# Task to carry out:
Your copy should hold only the lines from the one with "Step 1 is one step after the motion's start" to the one with "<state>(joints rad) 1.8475", both included, each exactly as it stands below, with no pictures.

# Given information:

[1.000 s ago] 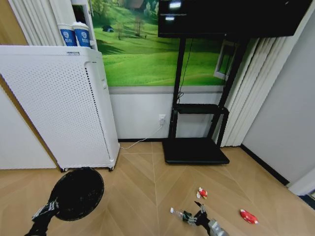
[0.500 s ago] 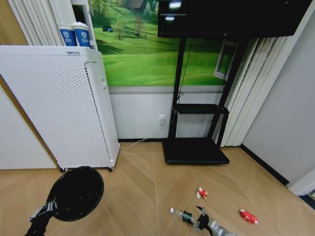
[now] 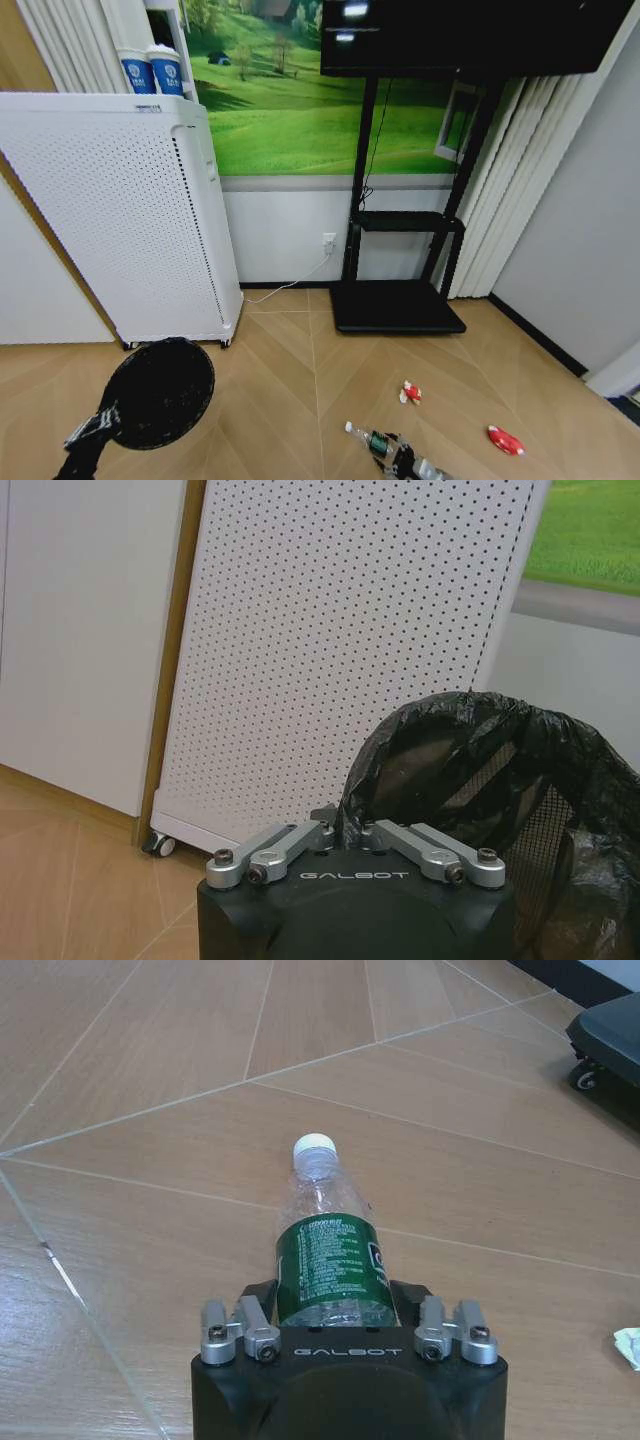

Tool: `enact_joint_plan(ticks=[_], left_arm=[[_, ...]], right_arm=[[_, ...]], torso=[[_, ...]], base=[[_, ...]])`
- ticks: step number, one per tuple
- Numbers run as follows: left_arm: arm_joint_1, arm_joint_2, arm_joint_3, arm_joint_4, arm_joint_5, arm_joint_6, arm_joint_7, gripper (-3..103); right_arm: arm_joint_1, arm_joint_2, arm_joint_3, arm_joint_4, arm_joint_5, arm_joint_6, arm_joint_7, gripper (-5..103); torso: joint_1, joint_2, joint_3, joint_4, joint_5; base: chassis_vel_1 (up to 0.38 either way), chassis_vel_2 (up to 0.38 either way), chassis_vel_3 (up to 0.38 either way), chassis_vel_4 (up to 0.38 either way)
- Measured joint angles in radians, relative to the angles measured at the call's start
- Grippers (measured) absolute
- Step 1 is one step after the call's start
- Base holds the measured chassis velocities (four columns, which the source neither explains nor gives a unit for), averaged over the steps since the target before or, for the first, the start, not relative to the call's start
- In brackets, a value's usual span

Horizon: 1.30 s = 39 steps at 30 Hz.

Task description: Pick up the trash bin and place the garbage on the floor into it.

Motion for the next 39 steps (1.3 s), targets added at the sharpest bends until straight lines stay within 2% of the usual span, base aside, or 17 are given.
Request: enact_joint_plan(ticks=[1,3,4,6,7,9,11,15,19,22,23,27,29,33,35,36,39], left_arm=[[0.000,0.000,0.000,0.000,0.000,0.000,0.000,4],[0.000,-0.001,0.003,0.000,0.005,-0.001,0.000,4],[0.000,-0.001,0.003,0.000,0.005,-0.001,0.000,4],[-0.001,-0.001,0.004,0.000,0.005,-0.001,0.000,4],[-0.001,-0.001,0.004,0.000,0.005,-0.001,0.000,4],[-0.003,0.001,0.005,0.001,0.005,-0.002,0.000,4],[-0.006,0.002,0.010,0.004,-0.003,-0.002,0.000,4],[-0.014,0.015,0.030,0.013,-0.050,0.015,-0.001,4],[-0.037,0.053,0.081,0.021,-0.123,0.061,-0.012,4],[-0.059,0.077,0.114,0.027,-0.136,0.067,-0.022,4],[-0.090,0.107,0.147,0.046,-0.130,0.064,-0.033,4],[-0.134,0.151,0.181,0.080,-0.114,0.059,-0.047,4],[-0.150,0.171,0.190,0.109,-0.110,0.059,-0.055,4],[-0.161,0.167,0.206,0.122,-0.066,0.055,-0.064,4],[-0.166,0.167,0.220,0.120,-0.060,0.055,-0.069,4],[-0.172,0.168,0.245,0.117,-0.048,0.057,-0.073,4],[-0.180,0.178,0.293,0.123,-0.013,0.056,-0.072,4]], right_arm=[[0.000,0.000,0.000,0.000,0.000,0.000,0.000,68],[-0.004,0.003,0.008,-0.002,-0.002,0.007,-0.001,57],[-0.004,0.003,0.008,-0.002,-0.002,0.007,-0.001,57],[-0.008,0.001,0.018,-0.002,-0.002,0.013,-0.005,47],[-0.008,0.001,0.018,-0.002,-0.002,0.013,-0.005,47],[-0.012,-0.004,0.029,0.001,-0.002,0.016,-0.010,36],[-0.017,-0.004,0.040,0.011,0.002,0.019,-0.012,30],[-0.031,-0.003,0.063,0.057,0.042,0.020,-0.011,24],[-0.063,0.012,0.107,0.175,0.136,0.020,0.008,23],[-0.085,0.022,0.124,0.243,0.176,0.021,0.013,23],[-0.105,0.030,0.143,0.311,0.210,0.025,0.017,23],[-0.135,0.031,0.175,0.420,0.264,0.027,0.018,23],[-0.149,-0.010,0.186,0.531,0.322,0.024,0.018,23],[-0.181,-0.057,0.183,0.641,0.394,0.010,0.028,23],[-0.198,-0.065,0.181,0.670,0.412,0.006,0.031,23],[-0.223,-0.076,0.172,0.716,0.430,0.000,0.032,23],[-0.252,-0.092,0.141,0.784,0.433,-0.001,0.029,23]], torso=[[0.000,0.000,0.000,0.0000,0.0000],[0.000,0.000,0.000,0.0000,-0.0001],[0.000,0.000,0.000,0.0000,-0.0001],[0.000,0.000,0.000,0.0000,-0.0001],[0.000,0.000,0.000,0.0000,-0.0001],[0.000,0.000,0.000,0.0000,-0.0001],[0.000,0.000,0.000,0.0000,0.0001],[0.000,0.000,0.000,0.0001,0.0002],[0.000,0.000,0.000,0.0002,0.0000],[0.000,0.000,0.000,0.0002,0.0001],[0.000,0.000,0.000,-0.0001,-0.0001],[0.000,0.000,0.000,-0.0007,-0.0002],[0.000,0.000,0.000,-0.0002,-0.0003],[0.000,0.000,0.000,0.0009,0.0002],[0.000,0.000,0.000,0.0008,0.0002],[0.000,0.000,0.000,-0.0003,-0.0004],[0.000,0.000,0.000,0.0003,0.0000]], base=[[0.000,0.000,0.000,0.000],[0.000,0.000,0.000,0.000],[0.000,0.000,0.000,0.000],[0.000,0.000,0.000,0.000],[0.000,0.000,0.000,0.000],[0.000,0.000,0.000,0.000],[0.000,0.000,0.000,0.000],[0.000,0.000,0.000,0.000],[0.000,0.000,0.000,0.000],[0.000,0.000,0.000,0.000],[0.000,0.000,0.000,0.000],[0.000,0.000,0.000,0.000],[0.000,0.000,0.000,0.000],[0.000,0.000,0.000,0.000],[0.000,0.000,0.000,0.000],[0.000,0.000,0.000,0.000],[0.000,0.000,0.000,0.000]])
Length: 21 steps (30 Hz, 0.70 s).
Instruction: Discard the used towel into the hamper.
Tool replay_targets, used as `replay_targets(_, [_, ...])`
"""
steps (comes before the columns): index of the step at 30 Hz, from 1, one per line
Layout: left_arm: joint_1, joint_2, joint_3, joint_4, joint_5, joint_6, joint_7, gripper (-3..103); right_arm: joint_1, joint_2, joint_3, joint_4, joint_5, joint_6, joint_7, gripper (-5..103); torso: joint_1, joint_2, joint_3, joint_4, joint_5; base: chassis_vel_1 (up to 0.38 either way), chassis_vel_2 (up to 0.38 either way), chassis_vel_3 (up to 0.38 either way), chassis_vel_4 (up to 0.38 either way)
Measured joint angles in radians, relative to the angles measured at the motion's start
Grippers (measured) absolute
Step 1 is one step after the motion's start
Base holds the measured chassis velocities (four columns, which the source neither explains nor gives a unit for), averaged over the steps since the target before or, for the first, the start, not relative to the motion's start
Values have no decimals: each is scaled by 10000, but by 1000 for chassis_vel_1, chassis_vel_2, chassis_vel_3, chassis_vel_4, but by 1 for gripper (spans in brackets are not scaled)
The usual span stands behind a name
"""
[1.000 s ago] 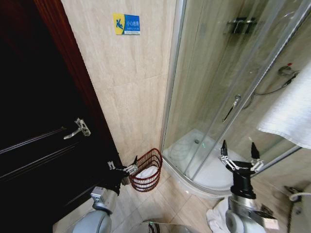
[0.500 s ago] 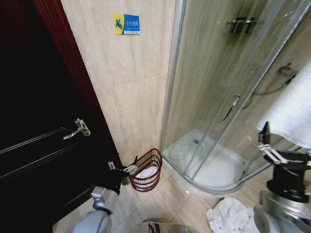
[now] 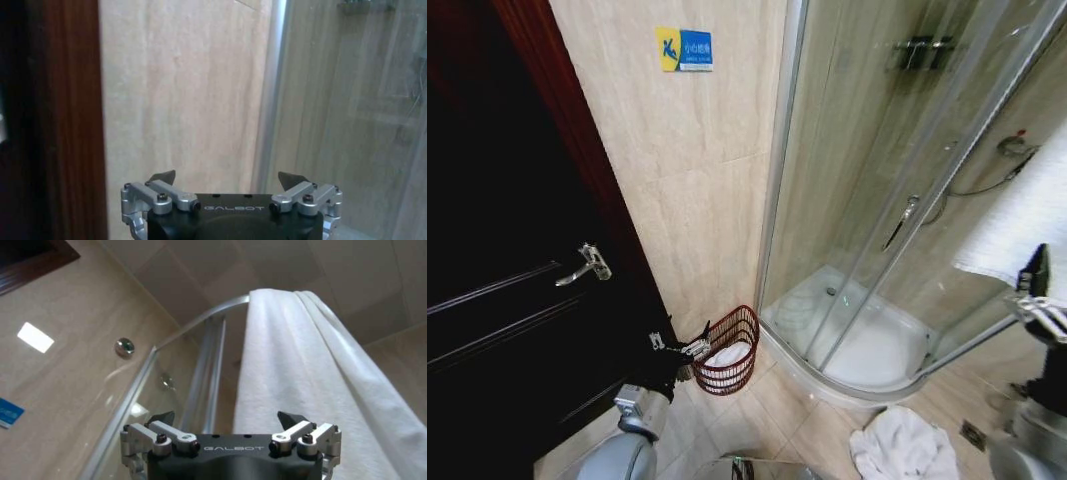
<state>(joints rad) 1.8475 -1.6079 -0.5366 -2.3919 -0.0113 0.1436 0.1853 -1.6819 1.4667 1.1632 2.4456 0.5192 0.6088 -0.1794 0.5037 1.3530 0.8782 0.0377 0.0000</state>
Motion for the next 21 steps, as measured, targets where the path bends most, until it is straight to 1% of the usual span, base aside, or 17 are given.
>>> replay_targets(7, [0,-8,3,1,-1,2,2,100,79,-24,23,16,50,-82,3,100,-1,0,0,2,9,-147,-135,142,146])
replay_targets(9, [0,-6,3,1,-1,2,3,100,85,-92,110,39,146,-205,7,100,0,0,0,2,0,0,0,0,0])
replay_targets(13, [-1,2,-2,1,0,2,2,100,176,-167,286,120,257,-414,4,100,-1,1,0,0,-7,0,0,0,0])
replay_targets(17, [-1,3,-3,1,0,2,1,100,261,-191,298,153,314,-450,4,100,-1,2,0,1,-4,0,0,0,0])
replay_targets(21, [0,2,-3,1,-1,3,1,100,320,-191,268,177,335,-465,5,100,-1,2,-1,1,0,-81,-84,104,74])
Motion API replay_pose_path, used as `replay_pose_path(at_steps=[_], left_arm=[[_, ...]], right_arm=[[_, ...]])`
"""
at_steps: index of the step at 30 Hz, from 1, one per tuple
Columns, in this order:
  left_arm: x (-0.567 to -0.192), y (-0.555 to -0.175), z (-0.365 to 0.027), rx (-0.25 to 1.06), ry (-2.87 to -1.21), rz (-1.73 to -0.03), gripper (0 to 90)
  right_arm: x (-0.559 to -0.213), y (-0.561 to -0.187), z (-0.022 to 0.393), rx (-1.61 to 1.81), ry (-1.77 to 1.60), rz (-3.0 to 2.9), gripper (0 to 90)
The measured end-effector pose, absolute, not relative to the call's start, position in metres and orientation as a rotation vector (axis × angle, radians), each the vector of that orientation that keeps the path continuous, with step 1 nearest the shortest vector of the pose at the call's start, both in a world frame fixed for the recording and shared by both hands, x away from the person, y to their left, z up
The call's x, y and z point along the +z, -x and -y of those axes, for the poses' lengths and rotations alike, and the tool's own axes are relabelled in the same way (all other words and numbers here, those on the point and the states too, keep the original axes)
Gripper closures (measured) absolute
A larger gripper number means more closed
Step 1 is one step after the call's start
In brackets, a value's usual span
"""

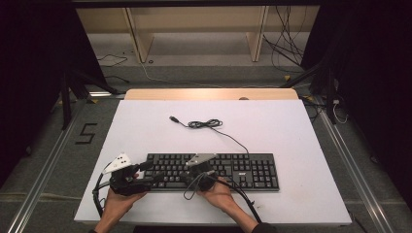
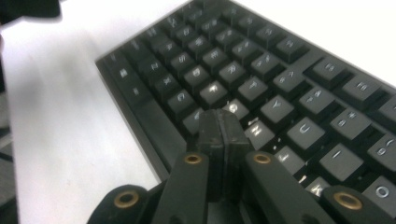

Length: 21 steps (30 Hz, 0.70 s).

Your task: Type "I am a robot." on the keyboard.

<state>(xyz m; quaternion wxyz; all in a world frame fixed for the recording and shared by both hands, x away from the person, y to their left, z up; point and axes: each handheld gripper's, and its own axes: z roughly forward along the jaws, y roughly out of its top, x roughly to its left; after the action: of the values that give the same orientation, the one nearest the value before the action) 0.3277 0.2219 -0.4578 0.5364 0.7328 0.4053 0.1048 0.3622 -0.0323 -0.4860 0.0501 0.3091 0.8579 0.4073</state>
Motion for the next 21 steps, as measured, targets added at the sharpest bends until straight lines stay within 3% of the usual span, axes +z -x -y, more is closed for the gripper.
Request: replay_pose_path(at_steps=[11,21], left_arm=[[-0.458,-0.328,-0.223,0.252,-1.742,-0.966,28.8],[-0.458,-0.328,-0.223,0.254,-1.744,-0.964,28.8]], right_arm=[[-0.486,-0.362,0.033,1.262,-0.962,-2.605,90.0],[-0.471,-0.368,0.049,1.386,-0.998,-2.532,75.5]])
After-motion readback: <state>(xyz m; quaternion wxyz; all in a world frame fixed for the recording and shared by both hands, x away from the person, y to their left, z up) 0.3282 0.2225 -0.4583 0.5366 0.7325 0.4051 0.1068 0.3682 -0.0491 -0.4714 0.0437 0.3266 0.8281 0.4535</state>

# Exercise output:
Step 1 is one step after the motion's start
Base holds the measured chassis velocities (four columns, which the source neither explains nor gives a unit for), averaged over the steps since the target before or, for the first, the start, not relative to the motion's start
Values have no decimals: each is scaled by 10000, but by 1000 for chassis_vel_1, chassis_vel_2, chassis_vel_3, chassis_vel_4, but by 1 for gripper (spans in brackets are not scaled)
The usual span stands behind a name
"""
[1.000 s ago] 
[0.500 s ago] 
[now] 
<state>(joints rad) 1.8475 -1.6079 -0.5366 -2.3919 -0.0113 0.1436 0.1853 -1.6819 1.4667 1.1632 2.4456 0.5192 0.6088 -0.1794 0.5037 1.3530 0.8782 0.0377 0.0000</state>

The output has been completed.